> **Provided data**:

--

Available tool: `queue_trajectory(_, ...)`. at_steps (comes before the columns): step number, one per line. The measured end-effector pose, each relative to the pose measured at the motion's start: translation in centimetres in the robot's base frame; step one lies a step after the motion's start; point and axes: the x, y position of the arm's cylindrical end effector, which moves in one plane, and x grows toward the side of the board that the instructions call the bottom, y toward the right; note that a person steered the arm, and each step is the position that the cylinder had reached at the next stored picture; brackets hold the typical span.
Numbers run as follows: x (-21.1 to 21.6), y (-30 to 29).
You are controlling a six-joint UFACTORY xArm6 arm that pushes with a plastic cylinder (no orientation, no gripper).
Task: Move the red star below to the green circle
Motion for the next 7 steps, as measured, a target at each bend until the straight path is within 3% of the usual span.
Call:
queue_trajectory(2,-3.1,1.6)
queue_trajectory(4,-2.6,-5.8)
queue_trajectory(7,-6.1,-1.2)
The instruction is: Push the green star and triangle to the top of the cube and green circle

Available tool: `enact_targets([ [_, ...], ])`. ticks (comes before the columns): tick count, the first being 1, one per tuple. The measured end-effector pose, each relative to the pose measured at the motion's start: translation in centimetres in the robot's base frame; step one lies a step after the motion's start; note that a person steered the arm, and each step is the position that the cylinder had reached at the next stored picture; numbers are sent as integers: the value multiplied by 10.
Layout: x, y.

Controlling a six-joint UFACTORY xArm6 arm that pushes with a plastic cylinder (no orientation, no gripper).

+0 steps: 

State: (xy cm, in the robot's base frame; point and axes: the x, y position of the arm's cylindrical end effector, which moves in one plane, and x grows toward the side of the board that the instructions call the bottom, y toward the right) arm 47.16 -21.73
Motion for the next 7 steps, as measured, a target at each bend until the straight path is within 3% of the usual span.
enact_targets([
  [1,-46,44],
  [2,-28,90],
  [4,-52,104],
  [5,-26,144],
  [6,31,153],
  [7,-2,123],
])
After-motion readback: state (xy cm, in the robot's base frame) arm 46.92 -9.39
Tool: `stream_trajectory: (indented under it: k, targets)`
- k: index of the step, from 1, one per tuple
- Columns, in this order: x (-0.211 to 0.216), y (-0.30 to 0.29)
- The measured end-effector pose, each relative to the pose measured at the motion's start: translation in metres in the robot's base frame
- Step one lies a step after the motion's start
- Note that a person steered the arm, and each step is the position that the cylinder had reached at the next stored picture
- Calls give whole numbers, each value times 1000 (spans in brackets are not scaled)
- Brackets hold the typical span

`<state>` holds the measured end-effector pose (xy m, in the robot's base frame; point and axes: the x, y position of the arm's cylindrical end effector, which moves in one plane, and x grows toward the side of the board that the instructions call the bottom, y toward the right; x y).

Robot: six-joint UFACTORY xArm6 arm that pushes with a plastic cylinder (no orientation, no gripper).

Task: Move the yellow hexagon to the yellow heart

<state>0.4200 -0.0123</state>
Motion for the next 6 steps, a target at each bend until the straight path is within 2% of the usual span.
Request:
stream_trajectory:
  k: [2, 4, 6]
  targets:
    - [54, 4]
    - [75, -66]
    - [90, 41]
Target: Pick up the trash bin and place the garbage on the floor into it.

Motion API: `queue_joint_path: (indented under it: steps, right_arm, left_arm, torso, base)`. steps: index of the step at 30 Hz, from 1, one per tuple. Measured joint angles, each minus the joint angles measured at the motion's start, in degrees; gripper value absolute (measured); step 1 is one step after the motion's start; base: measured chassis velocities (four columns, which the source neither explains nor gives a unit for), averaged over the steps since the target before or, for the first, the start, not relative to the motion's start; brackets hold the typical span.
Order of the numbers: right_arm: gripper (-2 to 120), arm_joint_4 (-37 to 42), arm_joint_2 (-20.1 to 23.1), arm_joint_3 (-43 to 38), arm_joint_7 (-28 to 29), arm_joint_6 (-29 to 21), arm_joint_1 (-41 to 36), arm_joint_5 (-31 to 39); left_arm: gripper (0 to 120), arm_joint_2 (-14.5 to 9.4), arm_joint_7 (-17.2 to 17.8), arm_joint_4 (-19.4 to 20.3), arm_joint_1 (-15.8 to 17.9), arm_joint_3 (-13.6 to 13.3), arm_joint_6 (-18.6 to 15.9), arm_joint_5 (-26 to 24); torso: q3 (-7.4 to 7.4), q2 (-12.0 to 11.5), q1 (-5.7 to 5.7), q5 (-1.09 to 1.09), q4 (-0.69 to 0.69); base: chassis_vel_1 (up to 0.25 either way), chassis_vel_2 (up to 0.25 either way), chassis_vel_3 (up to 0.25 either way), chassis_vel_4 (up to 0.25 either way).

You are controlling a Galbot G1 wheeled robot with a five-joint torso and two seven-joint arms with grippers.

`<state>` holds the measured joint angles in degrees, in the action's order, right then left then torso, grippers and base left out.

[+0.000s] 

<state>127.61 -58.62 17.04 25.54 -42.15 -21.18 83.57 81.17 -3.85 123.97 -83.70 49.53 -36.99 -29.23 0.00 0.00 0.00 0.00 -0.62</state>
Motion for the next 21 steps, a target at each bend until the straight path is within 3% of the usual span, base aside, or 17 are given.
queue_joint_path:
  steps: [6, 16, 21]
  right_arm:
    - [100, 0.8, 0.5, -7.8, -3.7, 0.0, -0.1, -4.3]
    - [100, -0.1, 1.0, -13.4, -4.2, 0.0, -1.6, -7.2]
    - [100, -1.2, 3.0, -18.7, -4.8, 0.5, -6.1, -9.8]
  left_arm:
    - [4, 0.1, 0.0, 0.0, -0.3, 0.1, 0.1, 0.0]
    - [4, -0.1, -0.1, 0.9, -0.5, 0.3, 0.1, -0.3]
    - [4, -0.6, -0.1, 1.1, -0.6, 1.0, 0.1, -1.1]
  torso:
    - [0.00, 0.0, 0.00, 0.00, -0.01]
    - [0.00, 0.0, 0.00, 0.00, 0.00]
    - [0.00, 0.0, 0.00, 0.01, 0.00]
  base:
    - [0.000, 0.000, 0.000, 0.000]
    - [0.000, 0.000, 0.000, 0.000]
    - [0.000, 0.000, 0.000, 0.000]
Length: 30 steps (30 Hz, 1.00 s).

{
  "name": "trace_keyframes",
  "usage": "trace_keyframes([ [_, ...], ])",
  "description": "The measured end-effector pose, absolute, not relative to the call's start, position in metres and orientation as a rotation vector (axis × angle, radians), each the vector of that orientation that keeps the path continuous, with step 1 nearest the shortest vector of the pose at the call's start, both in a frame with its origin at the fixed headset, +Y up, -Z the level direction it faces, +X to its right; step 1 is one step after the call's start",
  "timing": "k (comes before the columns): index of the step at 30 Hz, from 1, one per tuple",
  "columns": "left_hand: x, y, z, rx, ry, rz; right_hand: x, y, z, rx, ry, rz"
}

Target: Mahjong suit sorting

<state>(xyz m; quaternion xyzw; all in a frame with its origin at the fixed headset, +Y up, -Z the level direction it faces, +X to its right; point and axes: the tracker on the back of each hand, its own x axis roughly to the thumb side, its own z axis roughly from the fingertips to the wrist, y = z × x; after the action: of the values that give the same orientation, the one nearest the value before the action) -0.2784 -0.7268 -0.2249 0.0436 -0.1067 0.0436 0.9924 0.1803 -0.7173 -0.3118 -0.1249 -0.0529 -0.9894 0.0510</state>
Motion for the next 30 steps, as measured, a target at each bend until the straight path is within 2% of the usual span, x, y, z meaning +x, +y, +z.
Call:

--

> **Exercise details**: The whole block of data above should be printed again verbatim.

> **Final answer**:
Available tool: `queue_trajectory(_, ...)`. at_steps (comes before the columns): step number, one per line. The measured end-effector pose, each relative to the pose measured at the motion's start: translation in centimetres in the robot's base frame; step one lies a step after the motion's start; point and axes: the x, y position of the arm's cylindrical end effector, which moves in one plane, and x grows toward the side of the board that the instructions call the bottom, y toward the right; note that a person steered the arm, and each step is the position that the cylinder had reached at the next stored picture; brackets hold the typical span.
Numbers run as follows: x (-21.1 to 21.6), y (-30 to 29).
You are controlling a six-joint UFACTORY xArm6 arm that pushes with a plastic cylinder (no orientation, no gripper).
Task: Move the red star below to the green circle
Motion for the next 7 steps, as measured, a target at each bend until the straight path is within 3% of the usual span.
Call:
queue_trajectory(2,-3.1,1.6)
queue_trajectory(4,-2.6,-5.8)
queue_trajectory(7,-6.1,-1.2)
The instruction is: Push the green star and triangle to the top of the cube and green circle

Available tool: `enact_targets([ [_, ...], ])`. ticks (comes before the columns): tick count, the first being 1, one per tuple. The measured end-effector pose, each relative to the pose measured at the motion's start: translation in centimetres in the robot's base frame; step one lies a step after the motion's start; note that a person steered the arm, and each step is the position that the cylinder had reached at the next stored picture; numbers are sent as integers: the value multiplied by 10.
Layout: x, y.

Controlling a six-joint UFACTORY xArm6 arm that pushes with a plastic cylinder (no orientation, no gripper).

+0 steps: 

State: (xy cm, in the robot's base frame; point and axes: the x, y position of the arm's cylindrical end effector, which moves in one plane, and x grows toward the side of the board that the instructions call the bottom, y toward the right) arm 47.16 -21.73
Motion for the next 7 steps, as measured, a target at each bend until the straight path is within 3% of the usual span.
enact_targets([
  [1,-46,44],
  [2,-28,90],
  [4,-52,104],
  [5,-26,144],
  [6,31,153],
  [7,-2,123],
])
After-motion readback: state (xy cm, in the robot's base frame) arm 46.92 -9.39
Tool: `stream_trajectory: (indented under it: k, targets)`
- k: index of the step, from 1, one per tuple
- Columns, in this order: x (-0.211 to 0.216), y (-0.30 to 0.29)
- The measured end-effector pose, each relative to the pose measured at the motion's start: translation in metres in the robot's base frame
- Step one lies a step after the motion's start
- Note that a person steered the arm, and each step is the position that the cylinder had reached at the next stored picture
- Calls give whole numbers, each value times 1000 (spans in brackets are not scaled)
- Brackets hold the typical span

`<state>` holds the measured end-effector pose (xy m, in the robot's base frame; point and axes: the x, y position of the arm's cylindrical end effector, which moves in one plane, and x grows toward the side of the board that the instructions call the bottom, y toward the right; x y).

Robot: six-joint UFACTORY xArm6 arm that pushes with a plastic cylinder (no orientation, no gripper).

Task: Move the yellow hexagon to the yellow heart

<state>0.4200 -0.0123</state>
Motion for the next 6 steps, a target at each bend until the straight path is within 2% of the usual span.
Request:
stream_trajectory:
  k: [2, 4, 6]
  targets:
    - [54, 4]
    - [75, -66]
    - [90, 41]
Target: Pick up the trash bin and place the garbage on the floor into it.

Motion API: `queue_joint_path: (indented under it: steps, right_arm, left_arm, torso, base)`. steps: index of the step at 30 Hz, from 1, one per tuple. Measured joint angles, each minus the joint angles measured at the motion's start, in degrees; gripper value absolute (measured); step 1 is one step after the motion's start; base: measured chassis velocities (four columns, which the source neither explains nor gives a unit for), averaged over the steps since the target before or, for the first, the start, not relative to the motion's start; brackets hold the typical span.
Order of the numbers: right_arm: gripper (-2 to 120), arm_joint_4 (-37 to 42), arm_joint_2 (-20.1 to 23.1), arm_joint_3 (-43 to 38), arm_joint_7 (-28 to 29), arm_joint_6 (-29 to 21), arm_joint_1 (-41 to 36), arm_joint_5 (-31 to 39); left_arm: gripper (0 to 120), arm_joint_2 (-14.5 to 9.4), arm_joint_7 (-17.2 to 17.8), arm_joint_4 (-19.4 to 20.3), arm_joint_1 (-15.8 to 17.9), arm_joint_3 (-13.6 to 13.3), arm_joint_6 (-18.6 to 15.9), arm_joint_5 (-26 to 24); torso: q3 (-7.4 to 7.4), q2 (-12.0 to 11.5), q1 (-5.7 to 5.7), q5 (-1.09 to 1.09), q4 (-0.69 to 0.69); base: chassis_vel_1 (up to 0.25 either way), chassis_vel_2 (up to 0.25 either way), chassis_vel_3 (up to 0.25 either way), chassis_vel_4 (up to 0.25 either way).

You are controlling a Galbot G1 wheeled robot with a five-joint torso and two seven-joint arms with grippers.

`<state>` holds the measured joint angles in degrees, in the action's order, right then left then torso, grippers and base left out.

[+0.000s] 

<state>127.61 -58.62 17.04 25.54 -42.15 -21.18 83.57 81.17 -3.85 123.97 -83.70 49.53 -36.99 -29.23 0.00 0.00 0.00 0.00 -0.62</state>
Motion for the next 21 steps, a target at each bend until the straight path is within 3% of the usual span, base aside, or 17 are given.
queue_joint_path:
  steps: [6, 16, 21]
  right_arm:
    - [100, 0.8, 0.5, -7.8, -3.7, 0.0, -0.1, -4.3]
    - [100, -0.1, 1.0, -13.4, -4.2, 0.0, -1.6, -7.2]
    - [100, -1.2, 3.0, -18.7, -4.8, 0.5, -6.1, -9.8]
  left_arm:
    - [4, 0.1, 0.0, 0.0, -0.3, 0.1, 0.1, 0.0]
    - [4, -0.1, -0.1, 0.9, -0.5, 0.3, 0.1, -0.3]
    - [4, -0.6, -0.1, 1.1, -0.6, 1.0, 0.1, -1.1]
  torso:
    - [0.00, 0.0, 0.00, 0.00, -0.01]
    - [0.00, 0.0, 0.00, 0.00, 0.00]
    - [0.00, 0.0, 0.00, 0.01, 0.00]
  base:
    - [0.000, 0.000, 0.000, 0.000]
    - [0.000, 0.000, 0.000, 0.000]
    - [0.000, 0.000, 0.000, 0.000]
Length: 30 steps (30 Hz, 1.00 s).

{
  "name": "trace_keyframes",
  "usage": "trace_keyframes([ [_, ...], ])",
  "description": "The measured end-effector pose, absolute, not relative to the call's start, position in metres and orientation as a rotation vector (axis × angle, radians), each the vector of that orientation that keeps the path continuous, with step 1 nearest the shortest vector of the pose at the call's start, both in a frame with its origin at the fixed headset, +Y up, -Z the level direction it faces, +X to its right; step 1 is one step after the call's start",
  "timing": "k (comes before the columns): index of the step at 30 Hz, from 1, one per tuple",
  "columns": "left_hand: x, y, z, rx, ry, rz; right_hand: x, y, z, rx, ry, rz"
}

Target: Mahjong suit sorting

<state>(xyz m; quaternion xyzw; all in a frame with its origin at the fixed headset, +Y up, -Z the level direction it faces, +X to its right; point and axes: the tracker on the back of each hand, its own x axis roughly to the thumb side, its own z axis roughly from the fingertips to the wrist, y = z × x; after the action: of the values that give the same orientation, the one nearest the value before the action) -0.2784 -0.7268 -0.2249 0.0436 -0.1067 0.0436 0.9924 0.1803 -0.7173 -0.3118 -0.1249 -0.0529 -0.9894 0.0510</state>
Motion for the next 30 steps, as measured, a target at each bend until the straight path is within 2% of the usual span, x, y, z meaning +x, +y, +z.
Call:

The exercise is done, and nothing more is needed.